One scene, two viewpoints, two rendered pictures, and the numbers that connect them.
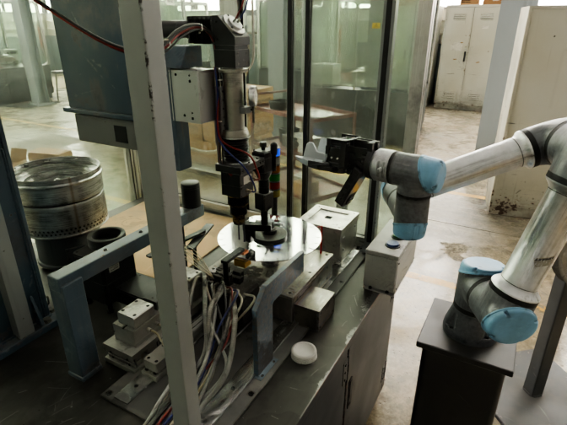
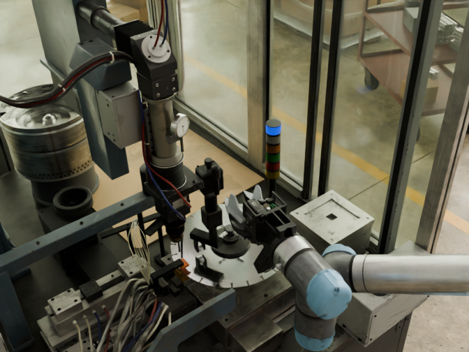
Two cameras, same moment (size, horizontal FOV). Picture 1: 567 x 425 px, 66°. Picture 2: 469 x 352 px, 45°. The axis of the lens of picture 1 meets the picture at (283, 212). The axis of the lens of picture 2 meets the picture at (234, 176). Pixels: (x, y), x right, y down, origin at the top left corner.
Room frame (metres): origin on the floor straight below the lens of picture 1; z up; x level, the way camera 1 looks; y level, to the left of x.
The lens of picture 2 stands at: (0.23, -0.45, 2.04)
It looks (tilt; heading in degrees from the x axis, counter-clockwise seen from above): 37 degrees down; 25
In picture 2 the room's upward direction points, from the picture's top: 2 degrees counter-clockwise
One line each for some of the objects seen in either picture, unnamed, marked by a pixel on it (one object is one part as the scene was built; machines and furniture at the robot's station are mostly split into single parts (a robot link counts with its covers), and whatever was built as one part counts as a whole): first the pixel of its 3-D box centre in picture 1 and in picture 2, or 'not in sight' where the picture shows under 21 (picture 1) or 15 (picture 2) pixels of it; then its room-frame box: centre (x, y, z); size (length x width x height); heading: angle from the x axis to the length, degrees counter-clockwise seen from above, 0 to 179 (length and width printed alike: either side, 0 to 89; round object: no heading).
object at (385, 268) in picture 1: (391, 255); (388, 292); (1.36, -0.38, 0.82); 0.28 x 0.11 x 0.15; 151
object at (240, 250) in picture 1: (234, 263); (170, 276); (1.09, 0.14, 0.95); 0.10 x 0.03 x 0.07; 151
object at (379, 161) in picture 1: (383, 165); (292, 256); (0.96, -0.23, 1.28); 0.08 x 0.05 x 0.08; 142
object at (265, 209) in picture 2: (353, 156); (271, 228); (1.01, -0.17, 1.28); 0.12 x 0.08 x 0.09; 52
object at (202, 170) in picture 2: (263, 176); (210, 193); (1.18, 0.06, 1.17); 0.06 x 0.05 x 0.20; 142
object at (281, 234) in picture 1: (269, 232); (229, 238); (1.26, 0.04, 0.96); 0.11 x 0.11 x 0.03
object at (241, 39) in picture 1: (188, 74); (127, 77); (1.18, 0.25, 1.45); 0.35 x 0.07 x 0.28; 61
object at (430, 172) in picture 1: (416, 173); (317, 285); (0.91, -0.29, 1.27); 0.11 x 0.08 x 0.09; 52
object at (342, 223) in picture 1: (327, 234); (329, 235); (1.52, -0.17, 0.82); 0.18 x 0.18 x 0.15; 61

▶ **What you are asked to do**:
Transcribe all the records above word for word, without their images.

▶ **Answer space**:
One scene, two viewpoints, two rendered pictures, and the numbers that connect them.
Two cameras, same moment (size, horizontal FOV). Picture 1: 567 x 425 px, 66°. Picture 2: 469 x 352 px, 45°. The axis of the lens of picture 1 meets the picture at (283, 212). The axis of the lens of picture 2 meets the picture at (234, 176). Pixels: (x, y), x right, y down, origin at the top left corner.
Room frame (metres): origin on the floor straight below the lens of picture 1; z up; x level, the way camera 1 looks; y level, to the left of x.
The lens of picture 2 stands at: (0.23, -0.45, 2.04)
It looks (tilt; heading in degrees from the x axis, counter-clockwise seen from above): 37 degrees down; 25
In picture 2 the room's upward direction points, from the picture's top: 2 degrees counter-clockwise
One line each for some of the objects seen in either picture, unnamed, marked by a pixel on it (one object is one part as the scene was built; machines and furniture at the robot's station are mostly split into single parts (a robot link counts with its covers), and whatever was built as one part counts as a whole): first the pixel of its 3-D box centre in picture 1 and in picture 2, or 'not in sight' where the picture shows under 21 (picture 1) or 15 (picture 2) pixels of it; then its room-frame box: centre (x, y, z); size (length x width x height); heading: angle from the x axis to the length, degrees counter-clockwise seen from above, 0 to 179 (length and width printed alike: either side, 0 to 89; round object: no heading).
object at (385, 268) in picture 1: (391, 255); (388, 292); (1.36, -0.38, 0.82); 0.28 x 0.11 x 0.15; 151
object at (240, 250) in picture 1: (234, 263); (170, 276); (1.09, 0.14, 0.95); 0.10 x 0.03 x 0.07; 151
object at (379, 161) in picture 1: (383, 165); (292, 256); (0.96, -0.23, 1.28); 0.08 x 0.05 x 0.08; 142
object at (265, 209) in picture 2: (353, 156); (271, 228); (1.01, -0.17, 1.28); 0.12 x 0.08 x 0.09; 52
object at (202, 170) in picture 2: (263, 176); (210, 193); (1.18, 0.06, 1.17); 0.06 x 0.05 x 0.20; 142
object at (281, 234) in picture 1: (269, 232); (229, 238); (1.26, 0.04, 0.96); 0.11 x 0.11 x 0.03
object at (241, 39) in picture 1: (188, 74); (127, 77); (1.18, 0.25, 1.45); 0.35 x 0.07 x 0.28; 61
object at (430, 172) in picture 1: (416, 173); (317, 285); (0.91, -0.29, 1.27); 0.11 x 0.08 x 0.09; 52
object at (342, 223) in picture 1: (327, 234); (329, 235); (1.52, -0.17, 0.82); 0.18 x 0.18 x 0.15; 61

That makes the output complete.